Hernan Rincon-Choles; Balakuntalam S. Kasinath; Yves Gorin; Hanna E. Abboud

doi:10.1046/j.1523-1755.62.s82.3.x

Angiotensin II and growth factors in the pathogenesis of diabetic nephropathy

Hernan Rincon-Choles, Balakuntalam S. Kasinath, Yves Gorin, Hanna E. Abboud

Research output: Contribution to journal › Article › peer-review

56 Scopus citations

Abstract

The renin-angiotensin system (RAS) and growth factors mediate structural and functional changes during the course of diabetic nephropathy (DN). Studies in humans and experimental models with DN suggest their involvement in the development and progression of DN. Activation of renal tissue RAS and increased expression of growth factors have been demonstrated at early stages of the disease.
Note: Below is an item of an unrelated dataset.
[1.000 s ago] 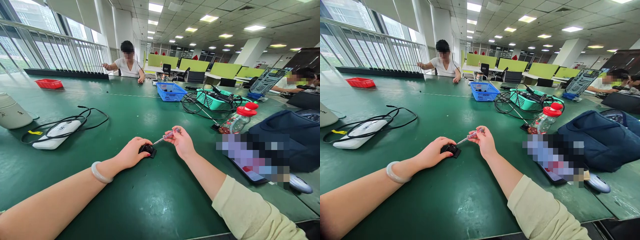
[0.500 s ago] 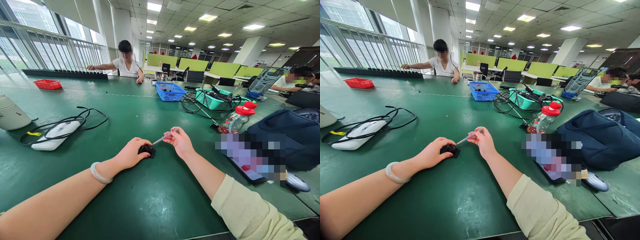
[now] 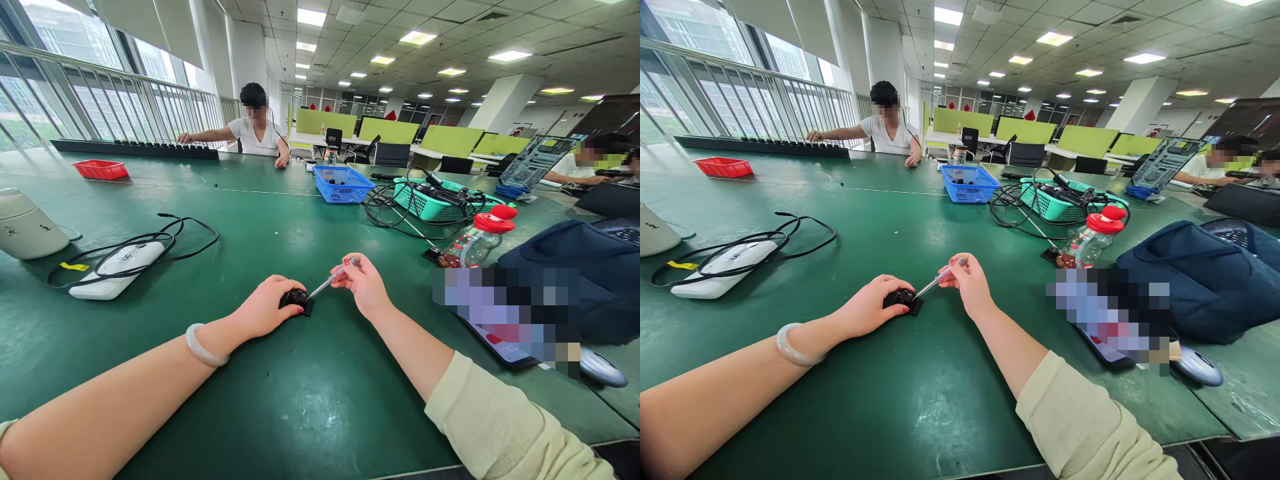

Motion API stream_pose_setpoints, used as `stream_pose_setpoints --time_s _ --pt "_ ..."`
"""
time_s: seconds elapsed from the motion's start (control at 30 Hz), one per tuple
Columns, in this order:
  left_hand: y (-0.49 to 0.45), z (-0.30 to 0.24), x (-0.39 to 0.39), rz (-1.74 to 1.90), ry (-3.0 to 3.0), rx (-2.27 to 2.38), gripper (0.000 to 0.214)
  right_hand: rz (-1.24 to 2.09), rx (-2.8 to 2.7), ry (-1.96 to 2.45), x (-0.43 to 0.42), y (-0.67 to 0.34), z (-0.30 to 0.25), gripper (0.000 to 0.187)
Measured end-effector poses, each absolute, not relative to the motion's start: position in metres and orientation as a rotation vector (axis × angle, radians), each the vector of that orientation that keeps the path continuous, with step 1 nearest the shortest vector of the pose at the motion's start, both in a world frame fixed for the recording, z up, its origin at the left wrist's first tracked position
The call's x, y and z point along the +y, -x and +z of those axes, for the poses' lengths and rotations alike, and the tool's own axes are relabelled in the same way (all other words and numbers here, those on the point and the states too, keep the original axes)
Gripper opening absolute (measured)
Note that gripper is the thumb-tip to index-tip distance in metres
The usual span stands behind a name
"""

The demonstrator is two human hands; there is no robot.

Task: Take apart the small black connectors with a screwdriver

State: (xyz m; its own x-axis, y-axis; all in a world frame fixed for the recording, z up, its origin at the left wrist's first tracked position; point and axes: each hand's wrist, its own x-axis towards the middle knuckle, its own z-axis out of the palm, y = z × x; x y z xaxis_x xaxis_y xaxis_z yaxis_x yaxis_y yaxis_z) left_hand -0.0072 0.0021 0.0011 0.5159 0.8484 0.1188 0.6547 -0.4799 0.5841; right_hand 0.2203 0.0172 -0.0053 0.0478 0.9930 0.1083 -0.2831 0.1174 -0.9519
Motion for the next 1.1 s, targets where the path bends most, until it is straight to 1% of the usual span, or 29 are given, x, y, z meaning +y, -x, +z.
stream_pose_setpoints --time_s 0.13,0.3,0.4,0.57,0.67,0.77,0.83,1.0,1.1 --pt "0.007 0.0 0.003 0.541 -2.291 1.235 0.031 1.17 -1.123 0.904 0.013 -0.218 -0.004 0.04" --pt "0.007 0.001 0.003 0.537 -2.291 1.246 0.032 1.128 -1.191 0.876 0.009 -0.216 0.001 0.04" --pt "0.008 0.001 0.003 0.54 -2.3 1.248 0.032 1.045 -1.302 0.868 0.002 -0.215 0.005 0.037" --pt "0.007 0.001 0.003 0.549 -2.319 1.25 0.031 0.722 -1.625 0.854 -0.015 -0.213 0.012 0.037" --pt "0.006 0.002 0.003 0.556 -2.296 1.294 0.031 0.463 -1.781 0.754 -0.025 -0.211 0.015 0.032" --pt "0.006 0.002 0.004 0.557 -2.273 1.335 0.03 0.331 -1.86 0.633 -0.029 -0.208 0.015 0.025" --pt "0.006 0.001 0.004 0.561 -2.276 1.338 0.031 0.308 -1.919 0.594 -0.03 -0.206 0.013 0.023" --pt "0.006 0.002 0.005 0.568 -2.279 1.338 0.031 0.305 -2.009 0.641 -0.027 -0.206 0.009 0.026" --pt "0.006 0.003 0.004 0.565 -2.282 1.328 0.03 0.283 -2.068 0.597 -0.027 -0.206 0.011 0.021"
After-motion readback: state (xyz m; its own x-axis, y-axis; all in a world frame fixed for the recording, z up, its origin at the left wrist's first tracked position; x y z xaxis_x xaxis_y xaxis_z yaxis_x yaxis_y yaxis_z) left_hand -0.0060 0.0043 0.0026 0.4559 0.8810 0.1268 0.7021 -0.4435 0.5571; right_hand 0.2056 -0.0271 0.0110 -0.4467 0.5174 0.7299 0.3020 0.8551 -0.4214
Angiotensin II and growth factors alter renal hemodynamics and exert trophic changes in renal cells that eventually result in fibrosis through direct mechanisms or through the release of other mediators. Their effects are likely modulated by metabolic changes including high glucose and free fatty acids. While blockade of the RAS ameliorates DN in humans, such evidence for blockade of growth factors is still lacking. It is likely that susceptibility to the development of DN and therapeutic efficacy are modulated by genetic polymorphisms in components of the RAS and growth factors including their receptors and other target molecules. Approaches to understand the intricate relationship between these systems and the mechanism(s) by which they alter capillary permeability and result in structural changes are areas of fruitful investigation.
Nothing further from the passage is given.